The differences in style are vast. Some churches sing congregational songs and some do not. Some churches have praise dancers or interpretive dance and others do not. On the website, it an article titled Christian Worship – Praise to God it states, “Christian worship begins with discovering and admitting what we have been worshipping in our lives. All us worship something, whether we know it or not. We may not physically bow down to it, or offer it songs of praise and adoration, but whatever we devote most of our time and attention to is often what we worship” (1). As believers, we need to understand why we go to worship. We come to worship God and his goodness. “Ezra praised the LORD, the great God; and all the people lifted their hands and responded, ‘Amen! Amen!’ Then they bowed down and worshiped the LORD with their faces to the ground” (Nehemiah 8:6). The purpose of our worship is to praise God. It should not matter if it is done with piano, organ, drum or a bass guitar.

The site states, “The Christian church, as a whole, needs to repent. We need to look at ourselves. We need to look at our churches. We need to look at one another and decide that we will stand on the essential doctrines of the faith and that we will be united against the enemy. Those of us who are united by the blood of Christ are not enemies with one another whether we be Presbyterian or Baptist or Lutheran…Remember, it is the devil that wants us to fight each other so that he can be freed up to deceive the world. If we are fighting each other then we are falling prey to his tactics” (2).

Maybe my belief is to simple, yet I believe we spend too much time arguing about how we worship. On the web site, it states, “There is a time for division in the body of Christ. When an individual or a church group is denying clear scripture and remains unrepentant after being admonished, then it is time to break fellowship with that group” (1). Our differences in worship do not fall within these guidelines of separation. While I may not listen to rock music, I have no problem with worshiping with God’s people and watching them show their love for the Lord. In that arena, I would have no problem feeling the presence of God, regardless if the style is different that one I am accustomed to.

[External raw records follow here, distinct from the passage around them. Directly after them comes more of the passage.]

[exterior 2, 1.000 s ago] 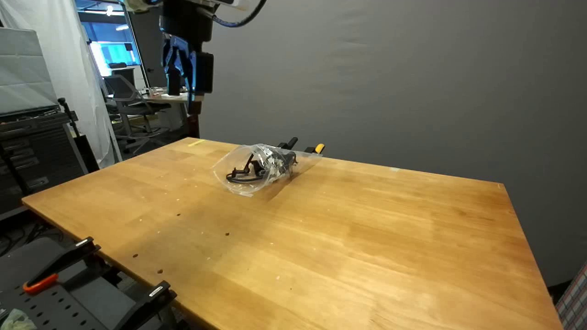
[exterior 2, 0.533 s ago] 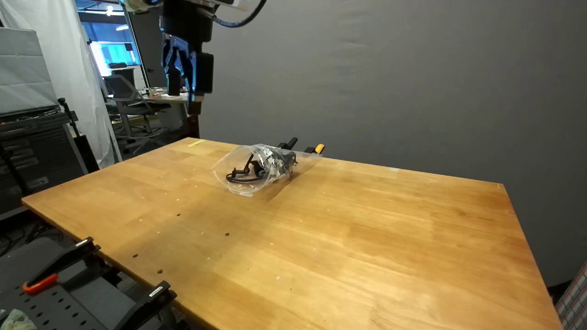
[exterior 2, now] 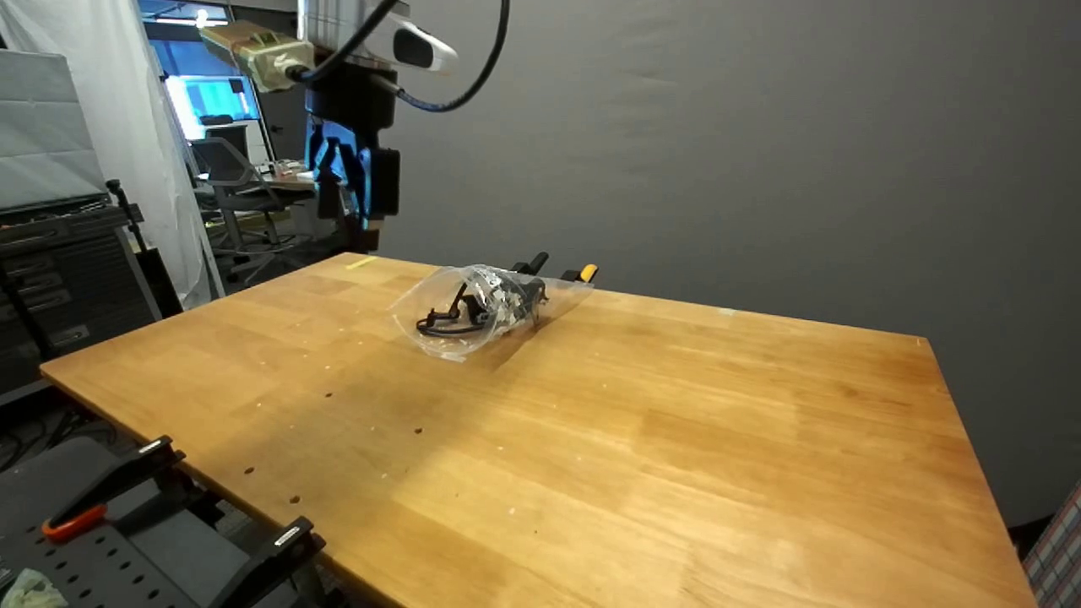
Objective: Take the cable out of the plastic bag
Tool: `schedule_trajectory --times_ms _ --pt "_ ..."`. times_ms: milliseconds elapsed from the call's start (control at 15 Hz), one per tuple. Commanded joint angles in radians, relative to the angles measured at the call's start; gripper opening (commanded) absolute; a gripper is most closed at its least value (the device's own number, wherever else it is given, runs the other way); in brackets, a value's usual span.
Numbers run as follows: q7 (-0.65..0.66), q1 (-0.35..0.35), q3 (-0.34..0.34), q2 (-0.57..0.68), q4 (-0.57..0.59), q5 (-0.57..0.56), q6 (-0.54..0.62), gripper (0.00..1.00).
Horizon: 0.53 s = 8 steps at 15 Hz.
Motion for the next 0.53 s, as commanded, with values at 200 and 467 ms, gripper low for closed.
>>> schedule_trajectory --times_ms 200,467 --pt "-0.083 0.004 0.036 0.189 0.015 0.067 0.181 1.0" --pt "-0.191 0.005 0.073 0.317 0.04 0.165 0.306 1.0"
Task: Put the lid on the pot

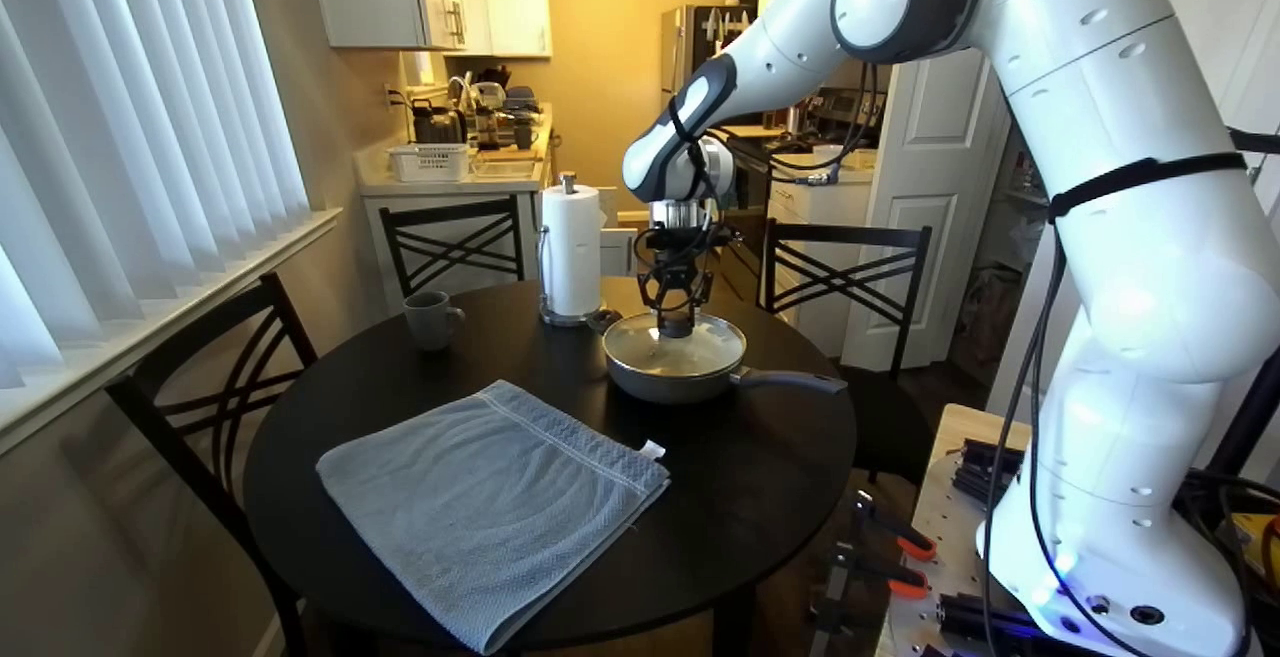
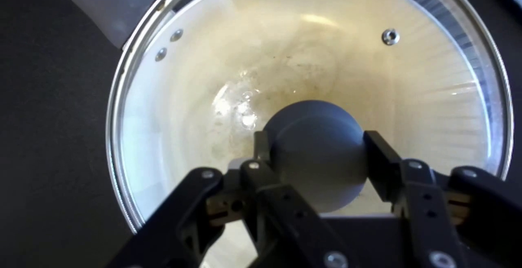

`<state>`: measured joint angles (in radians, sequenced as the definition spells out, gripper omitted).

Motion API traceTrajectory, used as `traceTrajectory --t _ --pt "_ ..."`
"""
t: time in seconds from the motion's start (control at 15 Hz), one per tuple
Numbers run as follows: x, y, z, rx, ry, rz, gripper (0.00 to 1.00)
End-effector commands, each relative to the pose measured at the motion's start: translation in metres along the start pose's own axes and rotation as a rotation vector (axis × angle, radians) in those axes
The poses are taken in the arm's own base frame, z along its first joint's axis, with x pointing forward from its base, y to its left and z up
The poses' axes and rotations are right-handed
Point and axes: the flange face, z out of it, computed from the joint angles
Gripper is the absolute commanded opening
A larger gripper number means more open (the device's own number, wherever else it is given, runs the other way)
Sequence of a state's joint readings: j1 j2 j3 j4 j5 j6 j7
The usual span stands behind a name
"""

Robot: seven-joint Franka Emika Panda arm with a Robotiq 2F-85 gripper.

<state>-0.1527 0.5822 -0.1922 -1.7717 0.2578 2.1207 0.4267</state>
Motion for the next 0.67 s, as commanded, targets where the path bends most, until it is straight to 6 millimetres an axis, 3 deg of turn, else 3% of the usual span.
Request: traceTrajectory --t 0.0,0.6 --pt "0.0092 0.0060 -0.0124 0.002 -0.011 0.040 0.34" --pt "0.0135 0.0031 -0.0143 0.007 -0.003 0.051 0.34"
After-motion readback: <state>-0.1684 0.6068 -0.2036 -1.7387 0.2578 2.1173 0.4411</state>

“Ascribe to the LORD the glory due his name; worship the LORD in the splendor of his holiness” (Psalm 29:2). When this is our motivation for worship, it should not really matter if our worship style differs from time to time. Sometimes our music may be more pleasing to the younger generation and at others it will be more appealing to the seniors. Let us simply come together with the heart of worship unto the Lord. In conclusion I take this quote from the website, “We need to look at our hearts and our own minds and compare them to Jesus and the Scripture. Where ever the two are not an agreement, it is we who need to change. We need to pray that the Lord would provide opportunities to work with other Christians across denominational lines. We need to recognize that we have differences of opinions and worship styles and that is okay. But we need to lift each other up and be united in Christ” (3). This is true worship, where we are called to worship in spirit and in truth.

Work cited Christian Worship – Praise to God. 2006. 12 April 2006. The need for unity in the church. 2003. 12 April 2006. Christian Worship: Culturally Relevant or Culturally Captive? Julian Doorey. 2006. 12 April 2006.

Thompson, Frank Charles, D.D., PH.D. The Thompson Chain-Reference Bible, 5th ed. Indianapolis, IN: B. B. Kirkbridge Bible Co., Inc., 1988.